Rudy loses his talking points again

Published November 2, 2004 7:03PM (EST)

What goes up must come down, and Rudy Giuliani's star inside the Republican Party -- which peaked following his Bush-worshiping GOP Convention address in August -- may be declining in the wake of some key recent flubs on the TV punditry circuit.

Last week Giuliani made a colossal blunder when appearing on NBC's "Today." He was there to defend President Bush against charges that the U.S. military had let the al Qaqaa weapons dump south of Baghdad go unguarded and that 400 tons of high-end explosives had gone missing. Giuliani's unique spin that morning was that it wasn't Bush's fault; it was the troops' fault for not searching the dump carefully enough.

"No matter how you try to blame it on the president, the actual responsibility for it really would be for the troops that were there. Did they search carefully enough -- didn't they search carefully enough?'' Bush-Cheney officials did wind sprints away from that comment.
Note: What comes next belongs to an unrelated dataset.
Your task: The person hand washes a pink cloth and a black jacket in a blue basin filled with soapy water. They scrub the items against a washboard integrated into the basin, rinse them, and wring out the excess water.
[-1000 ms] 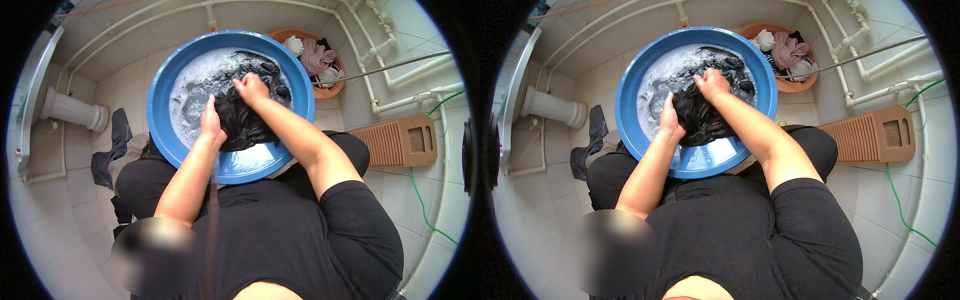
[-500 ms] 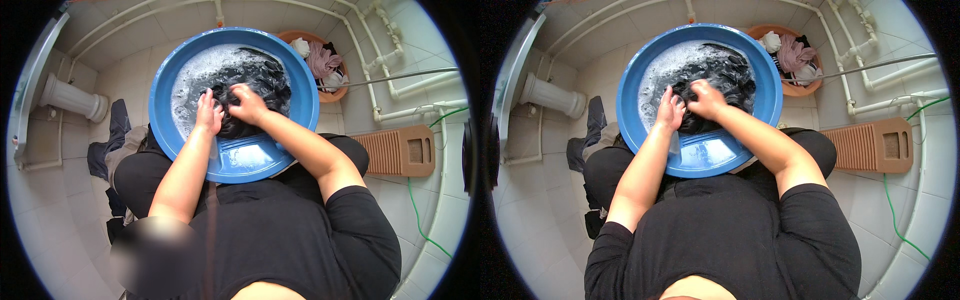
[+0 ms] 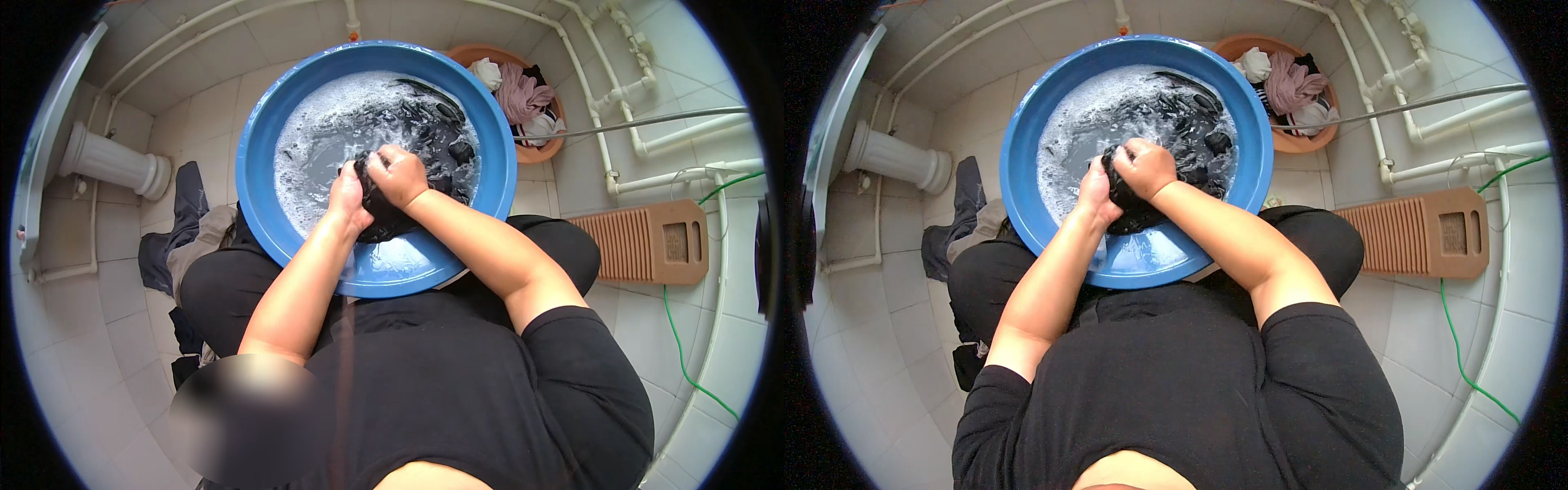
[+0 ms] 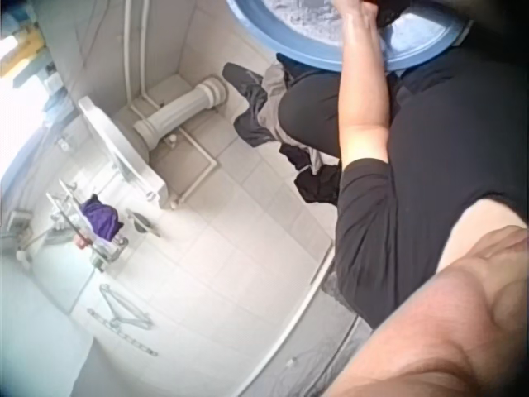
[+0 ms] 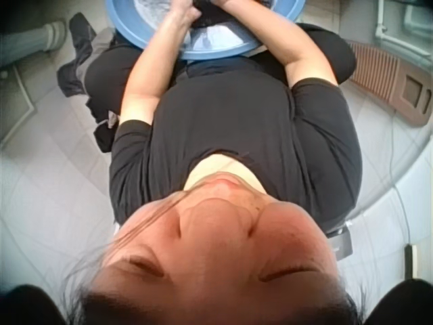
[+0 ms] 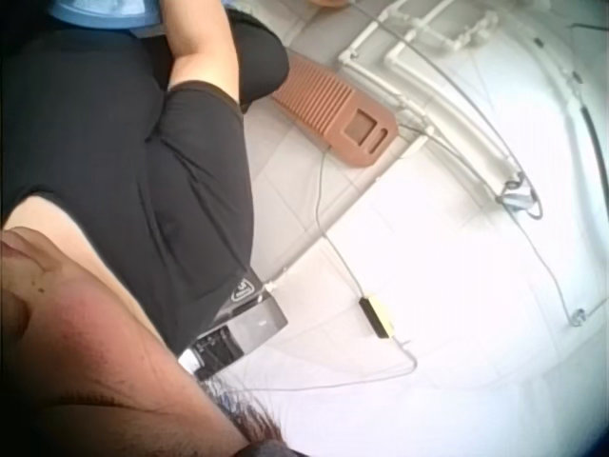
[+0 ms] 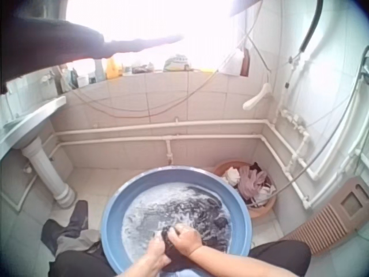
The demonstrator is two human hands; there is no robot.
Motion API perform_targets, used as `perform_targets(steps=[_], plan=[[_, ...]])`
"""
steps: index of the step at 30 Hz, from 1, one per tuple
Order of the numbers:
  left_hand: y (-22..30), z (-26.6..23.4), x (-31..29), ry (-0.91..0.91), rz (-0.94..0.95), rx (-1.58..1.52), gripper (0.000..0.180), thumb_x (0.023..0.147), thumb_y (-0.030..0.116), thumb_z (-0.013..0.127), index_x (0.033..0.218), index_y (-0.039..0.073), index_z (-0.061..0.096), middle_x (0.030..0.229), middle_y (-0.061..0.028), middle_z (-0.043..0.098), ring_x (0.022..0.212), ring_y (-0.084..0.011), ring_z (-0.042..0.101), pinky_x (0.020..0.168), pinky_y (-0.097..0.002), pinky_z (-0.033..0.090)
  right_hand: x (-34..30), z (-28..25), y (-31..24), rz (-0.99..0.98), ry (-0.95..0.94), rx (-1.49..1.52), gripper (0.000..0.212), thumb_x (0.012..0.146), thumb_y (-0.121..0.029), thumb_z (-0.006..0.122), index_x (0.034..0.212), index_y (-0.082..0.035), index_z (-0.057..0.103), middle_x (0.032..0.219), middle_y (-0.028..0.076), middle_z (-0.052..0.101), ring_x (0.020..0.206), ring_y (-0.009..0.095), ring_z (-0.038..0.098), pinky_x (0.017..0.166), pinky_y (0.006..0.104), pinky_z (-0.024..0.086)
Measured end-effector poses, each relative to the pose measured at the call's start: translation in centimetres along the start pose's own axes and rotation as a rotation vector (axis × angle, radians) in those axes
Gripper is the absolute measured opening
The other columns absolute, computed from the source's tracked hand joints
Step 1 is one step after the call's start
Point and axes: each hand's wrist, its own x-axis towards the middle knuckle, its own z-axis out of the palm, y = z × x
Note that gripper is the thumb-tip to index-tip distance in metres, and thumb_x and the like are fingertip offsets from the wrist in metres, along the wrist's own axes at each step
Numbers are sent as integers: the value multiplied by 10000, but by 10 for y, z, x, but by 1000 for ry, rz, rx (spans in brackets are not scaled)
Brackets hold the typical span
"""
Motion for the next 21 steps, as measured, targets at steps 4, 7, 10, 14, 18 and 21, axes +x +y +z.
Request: perform_targets(steps=[4, 7, 10, 14, 18, 21], plan=[[7, -29, 9, -5, 316, 396, 302, 823, 391, 562, 833, 91, 597, 743, -73, 600, 671, -211, 585, 633, -364, 491, -30, -3, -44, -355, -161, 149, 177, 732, -221, 600, 654, -69, 553, 664, 147, 554, 616, 320, 569, 559, 389, 467], [10, -18, 7, 121, 21, 122, 361, 879, 402, 408, 928, 92, 586, 876, -93, 612, 790, -243, 597, 760, -405, 488, -16, 2, -24, -283, -177, 63, 184, 746, -245, 591, 688, -70, 584, 712, 143, 583, 662, 335, 582, 585, 394, 475], [12, 15, -15, 33, -29, -90, 382, 879, 410, 397, 930, 84, 591, 867, -99, 621, 828, -273, 621, 786, -429, 510, 30, 9, 25, 90, -59, -161, 274, 795, -366, 568, 764, -97, 614, 818, 126, 623, 768, 329, 602, 695, 424, 484], [23, -22, 24, 206, 239, -7, 365, 875, 310, 530, 1099, 26, 483, 997, -144, 582, 855, -310, 620, 795, -477, 506, 54, -9, 51, 325, -429, -337, 518, 776, -567, 566, 951, -83, 629, 1059, 161, 599, 939, 335, 591, 793, 405, 472], [29, -28, 20, 481, 345, 105, 276, 868, 190, 563, 1061, 23, 458, 988, -168, 569, 803, -300, 618, 641, -417, 540, 59, -21, 60, 371, -835, -627, 687, 750, -655, 527, 1117, -79, 602, 1168, 153, 579, 1098, 290, 544, 923, 381, 417], [31, -38, 27, 451, 317, 183, 201, 866, 168, 576, 993, 31, 501, 905, -125, 587, 683, -222, 591, 574, -357, 501, 64, -19, 89, 469, -566, -660, 545, 751, -552, 595, 1037, -91, 652, 1120, 132, 594, 1031, 289, 579, 877, 382, 455]])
Then, appearing on CNN around noon EST today, Giuliani made another talking-point error. On a day when complete party-line confidence is a must, he allowed the discussion to veer into a hypothetical about what a Kerry administration would look like. The CNN host asked the former mayor, "If John Kerry wins the presidency, what is your biggest concern?" And like a doctor's tap on the kneecap, Giuliani should have automatically insisted that he wasn't worried about that because he was certain Bush would be reelected.

If pressed, Giuliani, having stipulated Kerry wouldn't win, could have outlined his concerns. Instead, Giuliani fell for the bait, quickly responding and going on at some length about a possible Kerry administration, thereby lending an air of Republican inevitability to the scenario.


By Eric Boehlert

Eric Boehlert, a former senior writer for Salon, is the author of "Lapdogs: How the Press Rolled Over for Bush."